A couple of still photos (inc. a few by a mate who was down for the day helping out both with little bits of the detail and photography)
































































but also a video:






Don't forget you can follow me on Facebook and Twitter too! :thumbs:

Thanks for looking,
Rich @ Refined Detail


----------



## MattJ10 (Oct 18, 2012)

Great looking Porsche and love the colour


----------



## JBirchy (Oct 9, 2010)

That is STUNNING! Love the colour, looks awesome!


----------



## G105ALY (Dec 6, 2006)

Very special.

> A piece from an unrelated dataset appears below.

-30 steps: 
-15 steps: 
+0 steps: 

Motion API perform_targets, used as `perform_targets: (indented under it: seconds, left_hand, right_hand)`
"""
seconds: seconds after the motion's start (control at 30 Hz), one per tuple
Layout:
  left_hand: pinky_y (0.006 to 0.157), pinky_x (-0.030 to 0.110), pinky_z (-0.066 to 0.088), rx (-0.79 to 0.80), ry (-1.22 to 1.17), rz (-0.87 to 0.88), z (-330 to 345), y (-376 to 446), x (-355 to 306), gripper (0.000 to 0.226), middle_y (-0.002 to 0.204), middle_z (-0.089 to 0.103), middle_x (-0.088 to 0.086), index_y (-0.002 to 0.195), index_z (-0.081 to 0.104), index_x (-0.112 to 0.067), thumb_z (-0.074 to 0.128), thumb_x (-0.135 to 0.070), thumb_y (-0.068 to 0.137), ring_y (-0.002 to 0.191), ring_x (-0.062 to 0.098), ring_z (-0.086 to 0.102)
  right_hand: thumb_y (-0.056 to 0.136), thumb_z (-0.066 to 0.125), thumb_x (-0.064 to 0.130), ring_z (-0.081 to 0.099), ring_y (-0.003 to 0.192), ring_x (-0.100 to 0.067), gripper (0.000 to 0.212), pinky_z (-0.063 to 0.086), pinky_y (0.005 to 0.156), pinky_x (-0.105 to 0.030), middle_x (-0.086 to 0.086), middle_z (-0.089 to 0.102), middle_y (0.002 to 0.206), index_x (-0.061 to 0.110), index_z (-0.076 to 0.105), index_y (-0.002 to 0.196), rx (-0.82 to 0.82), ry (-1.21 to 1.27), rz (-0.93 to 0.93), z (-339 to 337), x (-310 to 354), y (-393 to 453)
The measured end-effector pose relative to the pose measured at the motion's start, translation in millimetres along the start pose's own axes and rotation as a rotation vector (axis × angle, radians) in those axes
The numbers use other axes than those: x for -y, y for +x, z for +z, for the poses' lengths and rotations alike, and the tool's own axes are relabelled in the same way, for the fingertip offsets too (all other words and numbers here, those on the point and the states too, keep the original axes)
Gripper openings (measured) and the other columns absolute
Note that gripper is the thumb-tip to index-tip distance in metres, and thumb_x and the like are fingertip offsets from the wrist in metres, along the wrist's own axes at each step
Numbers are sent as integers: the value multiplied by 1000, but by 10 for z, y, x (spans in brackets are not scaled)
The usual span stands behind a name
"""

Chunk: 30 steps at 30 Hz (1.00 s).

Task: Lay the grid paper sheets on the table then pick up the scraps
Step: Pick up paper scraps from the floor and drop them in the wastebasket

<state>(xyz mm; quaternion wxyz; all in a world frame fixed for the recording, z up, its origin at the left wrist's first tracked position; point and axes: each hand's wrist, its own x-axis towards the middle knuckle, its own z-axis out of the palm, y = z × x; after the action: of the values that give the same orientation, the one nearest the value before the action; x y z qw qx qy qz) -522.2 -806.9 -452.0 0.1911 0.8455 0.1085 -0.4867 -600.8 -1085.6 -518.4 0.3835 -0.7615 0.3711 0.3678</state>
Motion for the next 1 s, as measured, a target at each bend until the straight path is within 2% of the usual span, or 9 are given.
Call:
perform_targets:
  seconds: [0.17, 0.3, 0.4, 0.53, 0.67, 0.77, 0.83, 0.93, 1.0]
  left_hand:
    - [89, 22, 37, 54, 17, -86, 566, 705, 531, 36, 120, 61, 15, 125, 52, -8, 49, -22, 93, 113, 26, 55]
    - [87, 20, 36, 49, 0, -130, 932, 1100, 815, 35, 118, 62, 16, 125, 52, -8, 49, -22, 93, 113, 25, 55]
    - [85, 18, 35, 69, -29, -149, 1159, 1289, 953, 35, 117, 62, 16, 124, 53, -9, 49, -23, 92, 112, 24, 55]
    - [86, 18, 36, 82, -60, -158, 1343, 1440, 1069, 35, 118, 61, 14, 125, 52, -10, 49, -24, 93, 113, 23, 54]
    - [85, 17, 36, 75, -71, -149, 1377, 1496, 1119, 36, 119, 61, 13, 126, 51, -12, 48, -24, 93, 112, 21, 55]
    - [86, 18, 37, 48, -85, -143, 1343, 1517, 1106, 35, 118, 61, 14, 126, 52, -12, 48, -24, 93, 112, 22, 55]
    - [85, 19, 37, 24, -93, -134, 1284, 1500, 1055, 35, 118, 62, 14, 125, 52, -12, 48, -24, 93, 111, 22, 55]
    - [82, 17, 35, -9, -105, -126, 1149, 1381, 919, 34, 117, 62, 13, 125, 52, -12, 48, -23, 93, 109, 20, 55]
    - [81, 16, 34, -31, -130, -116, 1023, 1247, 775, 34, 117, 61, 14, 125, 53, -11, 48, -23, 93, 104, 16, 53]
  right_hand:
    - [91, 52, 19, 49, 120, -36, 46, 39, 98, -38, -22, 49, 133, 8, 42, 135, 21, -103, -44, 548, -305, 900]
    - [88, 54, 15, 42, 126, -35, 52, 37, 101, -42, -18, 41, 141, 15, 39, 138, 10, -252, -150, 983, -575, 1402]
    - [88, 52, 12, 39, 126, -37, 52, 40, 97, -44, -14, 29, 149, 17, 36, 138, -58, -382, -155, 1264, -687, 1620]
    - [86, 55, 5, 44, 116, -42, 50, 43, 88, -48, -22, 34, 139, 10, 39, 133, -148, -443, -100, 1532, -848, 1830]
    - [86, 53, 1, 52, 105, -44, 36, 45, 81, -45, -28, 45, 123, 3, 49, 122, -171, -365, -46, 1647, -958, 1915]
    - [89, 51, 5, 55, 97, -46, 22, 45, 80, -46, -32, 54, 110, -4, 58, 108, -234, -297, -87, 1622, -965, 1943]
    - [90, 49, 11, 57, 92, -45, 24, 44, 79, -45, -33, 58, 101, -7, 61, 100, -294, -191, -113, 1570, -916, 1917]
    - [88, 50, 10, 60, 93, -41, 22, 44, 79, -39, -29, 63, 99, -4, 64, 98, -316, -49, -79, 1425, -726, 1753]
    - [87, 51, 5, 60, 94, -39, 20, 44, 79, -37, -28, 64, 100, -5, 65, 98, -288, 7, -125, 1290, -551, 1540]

Love the colour and the wheels


----------



## horned yo (Feb 10, 2009)

i love those porsche stunning work


----------



## jlw41 (Jun 5, 2011)

stunning finish :thumb:


----------



## Scrim-1- (Oct 8, 2008)

Stunning car, Using the best products i see


----------



## tonyy (Jul 26, 2008)

Looks amazing:thumb:


----------



## Keith_Lane (Dec 9, 2011)

Cool machine... very nice colour too!!


----------



## paranoid73 (Aug 5, 2009)

Very nice :thumb:


----------



## Refined Detail (Nov 27, 2006)

Thanks guys!


----------



## colarado red (Jun 5, 2008)

Stunning.


----------



## Beau Technique (Jun 21, 2010)

Enjoyed that Rich. Video was good. Love the colour on this Porsche 964, really popping after the detail.


----------



## Soul Hudson (Jul 5, 2011)

Nice work. Loving the pictures, the car works well with the surroundings.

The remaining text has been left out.